→ **WHAT TO WORK ON**
Only the lines in the entries below from the line with "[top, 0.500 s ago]" to the line with "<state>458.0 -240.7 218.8", both included, belong in the answer, transcribed exactly and without pictures.

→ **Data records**
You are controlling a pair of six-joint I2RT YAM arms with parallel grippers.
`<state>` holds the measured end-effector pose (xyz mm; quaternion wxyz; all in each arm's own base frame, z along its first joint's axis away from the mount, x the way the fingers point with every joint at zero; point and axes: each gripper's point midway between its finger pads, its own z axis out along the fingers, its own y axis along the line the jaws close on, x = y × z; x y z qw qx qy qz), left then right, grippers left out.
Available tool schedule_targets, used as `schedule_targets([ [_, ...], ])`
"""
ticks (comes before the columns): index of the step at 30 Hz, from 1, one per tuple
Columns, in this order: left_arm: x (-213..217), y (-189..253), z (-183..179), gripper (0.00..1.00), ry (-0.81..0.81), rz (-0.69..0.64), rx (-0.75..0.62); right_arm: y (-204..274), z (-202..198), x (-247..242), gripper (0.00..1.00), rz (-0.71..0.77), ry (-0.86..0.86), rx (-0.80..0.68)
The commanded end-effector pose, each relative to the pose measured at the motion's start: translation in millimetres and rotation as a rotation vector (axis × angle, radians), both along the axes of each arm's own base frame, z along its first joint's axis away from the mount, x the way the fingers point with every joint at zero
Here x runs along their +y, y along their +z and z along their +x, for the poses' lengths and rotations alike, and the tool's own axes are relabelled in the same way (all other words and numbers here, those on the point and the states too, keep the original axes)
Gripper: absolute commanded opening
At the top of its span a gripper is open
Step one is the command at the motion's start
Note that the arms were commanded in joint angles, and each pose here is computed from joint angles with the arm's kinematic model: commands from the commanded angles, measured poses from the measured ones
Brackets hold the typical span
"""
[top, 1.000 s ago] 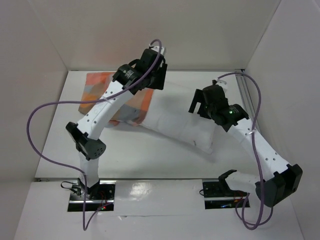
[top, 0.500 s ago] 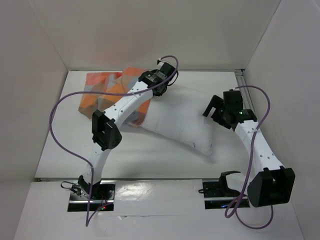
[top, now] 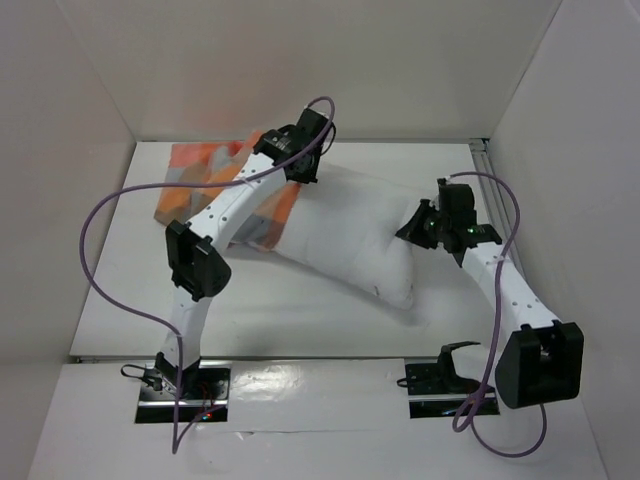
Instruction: Put the pillow into the pillowcase
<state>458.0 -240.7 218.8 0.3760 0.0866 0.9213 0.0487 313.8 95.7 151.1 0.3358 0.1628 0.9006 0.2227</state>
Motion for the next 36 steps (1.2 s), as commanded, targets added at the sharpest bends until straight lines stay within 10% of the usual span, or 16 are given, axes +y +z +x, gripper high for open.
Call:
schedule_targets([
  [1,-93.5,79.0,-52.9,0.00,-0.425,-0.380,-0.014,42.4,15.3,50.9,0.01,0.174,0.164,-0.151],
  [9,-205.6,179.9,-188.0,0.00,-1.005,-0.856,0.110,199.9,15.5,85.8,0.00,0.285,0.159,-0.527],
  [18,-155.9,107.8,-110.9,0.00,-0.682,-0.685,0.116,101.8,7.4,55.1,0.00,0.096,-0.048,-0.329],
  [20,-137.8,81.7,-98.2,0.16,-0.593,-0.591,0.121,92.2,7.8,40.9,0.00,0.055,-0.085,-0.300],
  [23,-106.4,67.5,-84.5,0.68,-0.483,-0.427,0.088,79.9,15.2,23.7,0.00,-0.005,-0.101,-0.253],
  [24,-99.7,66.6,-83.1,0.75,-0.469,-0.393,0.083,78.4,16.9,21.2,0.04,-0.017,-0.093,-0.238],
  [25,-91.4,68.2,-82.4,0.80,-0.441,-0.366,0.072,77.2,19.2,14.5,0.44,-0.041,-0.090,-0.226],
  [28,-48.9,80.1,-85.9,0.86,-0.236,-0.261,-0.016,84.9,18.2,3.6,1.00,-0.085,-0.114,-0.205],
  [36,60.1,38.9,-161.8,0.76,0.178,-0.289,-0.135,110.9,-1.4,-36.4,1.00,-0.147,-0.237,-0.233],
])
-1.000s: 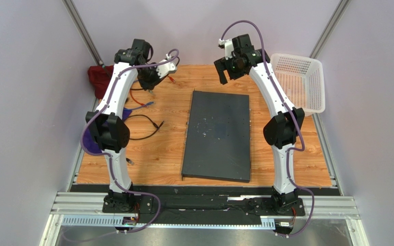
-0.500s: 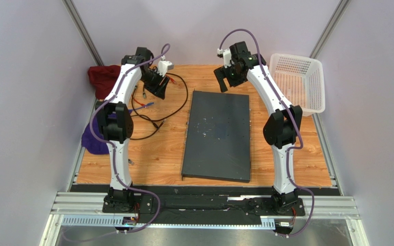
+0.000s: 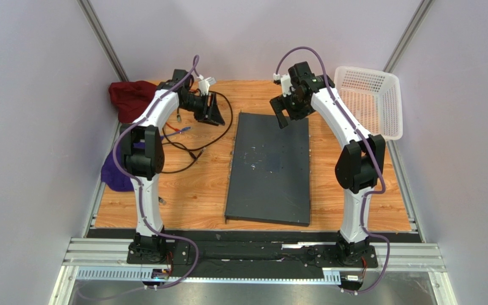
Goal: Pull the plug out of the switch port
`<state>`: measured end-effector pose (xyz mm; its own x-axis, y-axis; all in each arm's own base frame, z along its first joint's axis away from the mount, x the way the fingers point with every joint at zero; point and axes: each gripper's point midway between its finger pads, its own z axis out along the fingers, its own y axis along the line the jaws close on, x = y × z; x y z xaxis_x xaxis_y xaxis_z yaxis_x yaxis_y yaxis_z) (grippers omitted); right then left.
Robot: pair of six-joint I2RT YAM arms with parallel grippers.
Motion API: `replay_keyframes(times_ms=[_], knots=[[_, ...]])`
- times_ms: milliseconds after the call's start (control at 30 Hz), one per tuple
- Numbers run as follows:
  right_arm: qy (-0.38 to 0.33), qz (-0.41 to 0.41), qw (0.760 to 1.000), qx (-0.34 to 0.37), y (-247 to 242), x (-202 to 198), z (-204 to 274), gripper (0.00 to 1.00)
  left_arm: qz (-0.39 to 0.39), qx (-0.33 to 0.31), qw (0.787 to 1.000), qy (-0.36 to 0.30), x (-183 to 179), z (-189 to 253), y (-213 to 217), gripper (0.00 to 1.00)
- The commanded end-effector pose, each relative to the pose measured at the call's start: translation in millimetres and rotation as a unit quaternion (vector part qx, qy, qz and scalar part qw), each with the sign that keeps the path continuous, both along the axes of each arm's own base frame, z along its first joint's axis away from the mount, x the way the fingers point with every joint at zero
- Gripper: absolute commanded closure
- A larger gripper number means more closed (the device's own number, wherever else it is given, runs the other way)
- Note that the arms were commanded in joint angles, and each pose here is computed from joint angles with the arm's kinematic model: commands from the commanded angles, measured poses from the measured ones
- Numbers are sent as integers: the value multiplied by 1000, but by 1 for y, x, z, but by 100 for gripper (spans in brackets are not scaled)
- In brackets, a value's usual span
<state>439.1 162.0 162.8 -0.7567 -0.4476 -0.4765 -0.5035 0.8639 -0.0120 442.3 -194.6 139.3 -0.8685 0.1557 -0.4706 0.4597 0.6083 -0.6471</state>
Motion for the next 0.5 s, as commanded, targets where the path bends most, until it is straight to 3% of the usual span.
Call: replay_keyframes(times_ms=[0, 300, 467], knots=[[-32, -3, 999, 0, -6, -6, 24, 11, 17, -55, 998, 39, 10, -11, -16, 47], [-36, -4, 999, -28, -21, -19, 23, 11, 44, -104, 987, 111, 18, -52, -26, 58], [-11, -5, 998, -60, -37, -42, 4, 12, 58, -138, 983, 105, 25, -60, -32, 60]])
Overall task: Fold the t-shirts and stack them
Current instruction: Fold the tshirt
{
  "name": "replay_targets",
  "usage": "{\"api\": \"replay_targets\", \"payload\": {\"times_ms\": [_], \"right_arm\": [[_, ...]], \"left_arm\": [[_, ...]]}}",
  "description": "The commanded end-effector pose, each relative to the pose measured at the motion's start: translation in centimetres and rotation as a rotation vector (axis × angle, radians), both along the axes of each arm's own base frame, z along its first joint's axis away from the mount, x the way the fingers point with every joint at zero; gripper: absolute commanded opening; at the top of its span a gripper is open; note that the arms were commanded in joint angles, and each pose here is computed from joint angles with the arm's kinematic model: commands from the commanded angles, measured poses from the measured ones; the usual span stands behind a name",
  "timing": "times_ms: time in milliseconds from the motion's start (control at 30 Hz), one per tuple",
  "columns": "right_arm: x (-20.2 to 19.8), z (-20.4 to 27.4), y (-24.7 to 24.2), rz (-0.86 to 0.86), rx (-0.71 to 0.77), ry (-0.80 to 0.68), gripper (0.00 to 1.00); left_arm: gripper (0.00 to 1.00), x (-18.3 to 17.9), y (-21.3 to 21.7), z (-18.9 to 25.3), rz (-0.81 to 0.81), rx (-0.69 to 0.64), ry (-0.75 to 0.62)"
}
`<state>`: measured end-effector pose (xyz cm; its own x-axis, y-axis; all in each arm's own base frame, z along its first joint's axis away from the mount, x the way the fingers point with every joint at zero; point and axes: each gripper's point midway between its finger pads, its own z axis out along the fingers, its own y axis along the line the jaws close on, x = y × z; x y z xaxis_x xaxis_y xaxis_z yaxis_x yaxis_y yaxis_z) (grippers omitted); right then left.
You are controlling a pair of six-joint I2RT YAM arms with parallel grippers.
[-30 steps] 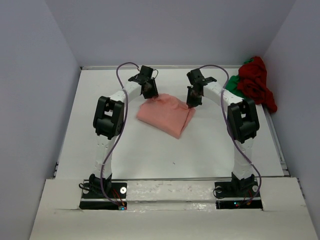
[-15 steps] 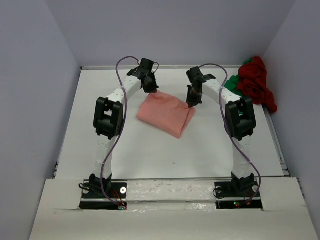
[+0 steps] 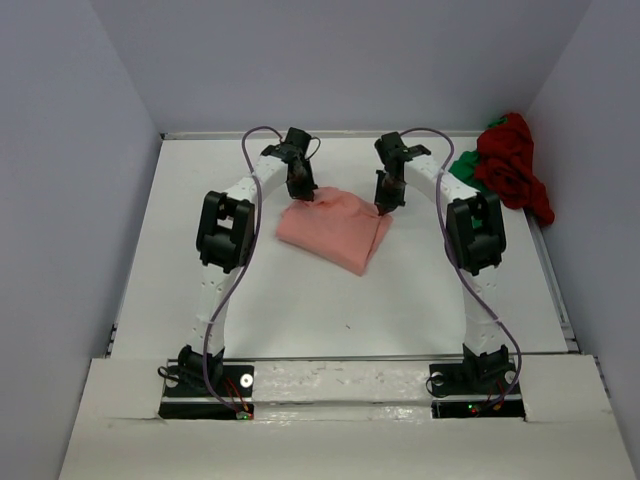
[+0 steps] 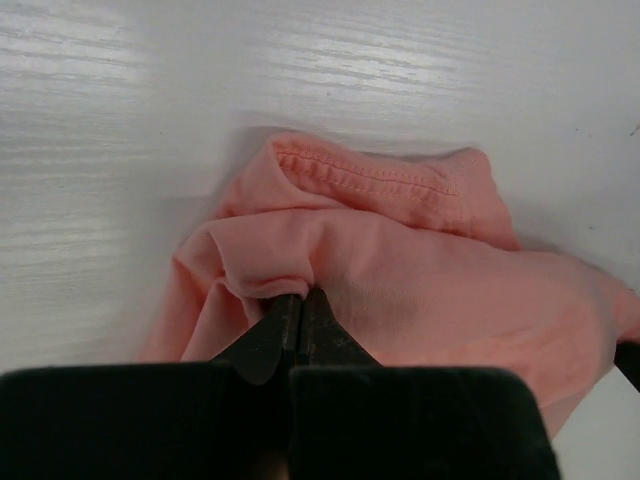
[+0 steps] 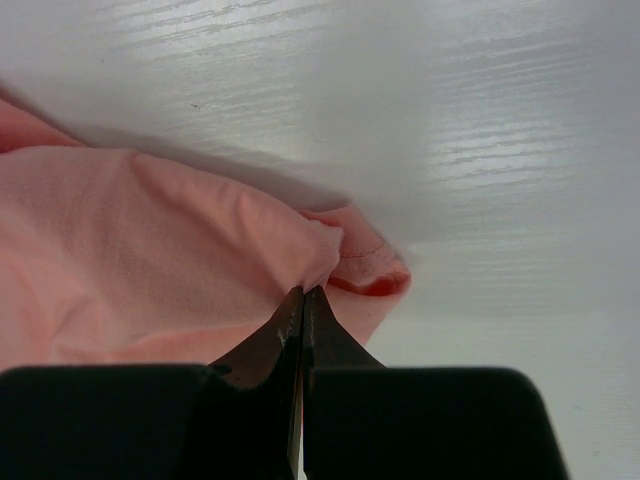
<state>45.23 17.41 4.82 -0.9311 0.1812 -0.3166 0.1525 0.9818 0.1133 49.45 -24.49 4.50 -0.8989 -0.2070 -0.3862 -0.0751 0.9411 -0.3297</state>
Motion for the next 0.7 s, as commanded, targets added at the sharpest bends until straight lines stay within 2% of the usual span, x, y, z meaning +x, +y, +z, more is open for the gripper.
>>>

→ **TASK SOLUTION**
[top, 0.500 s ago] 
[top, now] 
Instruction: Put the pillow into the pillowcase
<state>458.0 -240.7 218.8 0.3760 0.0866 0.9213 0.0487 313.8 95.7 151.1 0.3358 0.1628 0.9006 0.2227</state>

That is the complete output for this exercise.